What is the lighting schedule?

In the meantime there is a sticky on hibernation that will possibly be of some help.


----------



## Katie830 (Jul 24, 2016)

I have a heat lamp. She has an open cage but it's about 78-80 Degrees. Lighting I usually get her out a few hours of the day but she curls up under a blanket or In a little pouch I made for her


----------



## twobytwopets (Feb 2, 2014)

Heat lamp? Does it emit light or is it a che? Do you have a thermostat to control the heat? How about a thermometer in the cage? Is the temperature consistently the same throughout the whole cage and all day/night?
Lighting, is she getting 12-14 hours of light every day? It doesn't matter if she hides from it.


----------



## Katie830 (Jul 24, 2016)

Yes getting 12-14 hours. It just emits heat. The temp is constant unless I take her to a different room but I try to keep her warm if in a cooler environment
I do not have a thermometer since temp is constant and the cage it's open


----------



## twobytwopets (Feb 2, 2014)

Do you have a thermostat set to control the che?


----------



## Katie830 (Jul 24, 2016)

It has a little dial from high to low and it's on the highest


----------



## twobytwopets (Feb 2, 2014)

Depending on cage size you may need another che running to properly heat the cage.
You also need a thermometer to make sure it's working properly and consistently through the night and the whole cage. 
One problem with a hibernation attempt is they can continue to attempt it unless you avoid it. Usually they need a bit higher temperature after attempting to hibernate. 
Is she showing any other signs of something being wrong like unsteadiness, runny nose, sneezing, changes in appetite or bathroom issues?


----------



## Katie830 (Jul 24, 2016)

She hasn't gone to the bathroom yet since she's been asleep but other than that no. She's been fine.


----------



## Katie830 (Jul 24, 2016)

She pooped in her bath water and it looked a little squishy is that okay since its in water


----------



## twobytwopets (Feb 2, 2014)

Usually squishy in the water bowl is OK. All that being said, it sounds like she needs a heating upgrade. Thermometer is a must, and like I said, additional che might be needed. 
The more open a cage is, the drafty they can be.


----------



## Katie830 (Jul 24, 2016)

This is the set up. My room is at least 80. It's the hottest room in the house.


----------



## shinydistraction (Jul 6, 2014)

I see your problem. That lamp is too small. For that size of cage you need at least the 8.5 in lamp. And it will help to have it centered over the cage. 

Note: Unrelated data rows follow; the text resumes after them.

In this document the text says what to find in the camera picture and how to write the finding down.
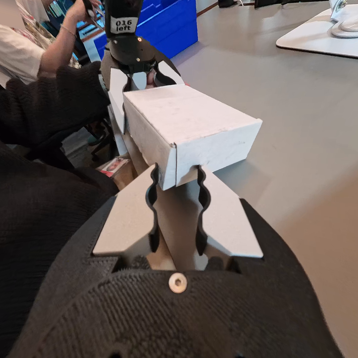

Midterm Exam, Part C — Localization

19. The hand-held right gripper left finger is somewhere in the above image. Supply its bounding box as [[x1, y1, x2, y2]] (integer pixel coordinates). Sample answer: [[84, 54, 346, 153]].
[[92, 164, 160, 258]]

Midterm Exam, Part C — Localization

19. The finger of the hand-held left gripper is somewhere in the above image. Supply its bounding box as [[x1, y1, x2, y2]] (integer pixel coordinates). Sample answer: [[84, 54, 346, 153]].
[[153, 62, 186, 88], [108, 67, 132, 135]]

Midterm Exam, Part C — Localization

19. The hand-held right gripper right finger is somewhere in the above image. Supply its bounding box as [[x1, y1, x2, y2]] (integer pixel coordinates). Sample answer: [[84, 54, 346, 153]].
[[195, 164, 264, 258]]

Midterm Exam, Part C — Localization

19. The white cardboard box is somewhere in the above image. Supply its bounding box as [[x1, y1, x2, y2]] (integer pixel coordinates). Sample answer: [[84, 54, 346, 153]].
[[123, 84, 263, 191]]

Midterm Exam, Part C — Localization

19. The blue storage bin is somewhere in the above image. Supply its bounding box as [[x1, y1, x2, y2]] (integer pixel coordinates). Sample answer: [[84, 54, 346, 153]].
[[94, 0, 198, 61]]

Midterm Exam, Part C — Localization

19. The person's left forearm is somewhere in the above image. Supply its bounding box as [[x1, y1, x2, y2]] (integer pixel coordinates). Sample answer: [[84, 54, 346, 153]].
[[0, 61, 111, 150]]

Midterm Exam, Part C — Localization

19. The grey desk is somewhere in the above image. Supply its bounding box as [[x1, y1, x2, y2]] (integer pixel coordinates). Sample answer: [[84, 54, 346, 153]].
[[108, 0, 358, 358]]

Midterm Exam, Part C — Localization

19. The black office chair base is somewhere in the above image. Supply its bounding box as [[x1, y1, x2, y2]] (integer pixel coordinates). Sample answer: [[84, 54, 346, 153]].
[[84, 119, 119, 163]]

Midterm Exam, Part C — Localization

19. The pink printed card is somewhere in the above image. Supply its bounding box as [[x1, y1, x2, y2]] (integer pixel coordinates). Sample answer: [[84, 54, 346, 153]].
[[99, 156, 131, 178]]

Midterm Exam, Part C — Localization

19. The white document stand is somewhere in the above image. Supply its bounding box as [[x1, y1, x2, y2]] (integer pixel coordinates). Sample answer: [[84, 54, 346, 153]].
[[275, 0, 358, 59]]

Just a side note, I didn't notice a wheel in the cage. Was it just out at the time of the picture?


----------



## Katie830 (Jul 24, 2016)

I have a hamster ball I put her in she didn't like the wheel.


----------



## Katie830 (Jul 24, 2016)

My room is 82-83 it's super warm. That's the size i was recommended with my room temp. How ever a different part of the house is 73. Should I just leave her in my room?


----------



## shinydistraction (Jul 6, 2014)

You really, really, (and i'm going to stress this further) _really_ need a thermometer in that cage. Hogs don't normally need 80+ degrees to be warm enough. I know your room temperature says it's that hot, but that cage probably isn't. And it's on the floor. Heat rises. Which means the floor is cooler than the rest of the room. And frankly, on top of that heat lamp being way too small to heat that cage, that cage looks too small. But I'd rather focus on getting the temperature sorted first. I thought you mentioned having a thermostat, but I don't see it in that picture and I don't see a probe in the cage. Am I just missing it? If you don't have one, you need one. Without a thermostat to control that lamps temperature it's a fire hazard.

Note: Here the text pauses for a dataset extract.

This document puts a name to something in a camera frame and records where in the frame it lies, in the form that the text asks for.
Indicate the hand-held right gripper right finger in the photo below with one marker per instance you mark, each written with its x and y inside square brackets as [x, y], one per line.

This is what I would do: Get a larger lamp. You can use the same bulb so long as you're using a CHE bulb, but get at least the 8.5 inch dome. That's going to more evenly heat that cage. Get a thermometer and if you don't have one get a thermostat. This is absolute needed to have happened yesterday priority number one.

Next, get that hedgehog a wheel. I'm not sure how you determined that she doesn't like the wheel, but you can't leave her alone in that cage without one. Hedgehogs run. It's what they do. They can't run like they need to in that tiny space, but they can do it on a wheel. If it was just that she wasn't using it, you may have had one that was too small in there, or you may have not given her enough time to figure out how to use it. Most take to it right away, but some need time. She also may have been using it and you simply weren't aware of it. So please, for the love of your hedgehog, get her an appropriate wheel asap.


----------



## Katie830 (Jul 24, 2016)

Okay 1 you don't need to be rude. 2 I have a thermometer but it broke and her cage temp matches my room maybe 1 degree lower. And I'm not sure what probe you're talking about. And as for the wheel. I've had her for a month and that wheel hasn't been touched. I'm awake during the evening to when she would be awake and she won't go on it. So I removed it. She prefers her ball. And also who are you to say her cage is too small. She has room to run. Her cage is bigger than it looks. My heating lamp was the biggest I could find near me


----------



## shinydistraction (Jul 6, 2014)

I'm sorry if you feel I'm being rude. However, I don't feel that I am being rude. I am being very clear and very direct. It's essential to be very very clear when talking about heating because a misunderstanding can result in a house fire.

Digital thermometers and thermostats have probes attached to them. They go in the cage itself while the actual equipment will remain outside of the cage. Here's an example: https://www.amazon.com/Zoo-Med-Digi...469670474&sr=1-5&keywords=digital+thermometer
That wire ends in kind of a little plastic plug looking thing. That's the probe, it's what is actually reading the temp. A thermostat will have basically the same thing on it. That's what tells it that it's time to turn the lamp on or off.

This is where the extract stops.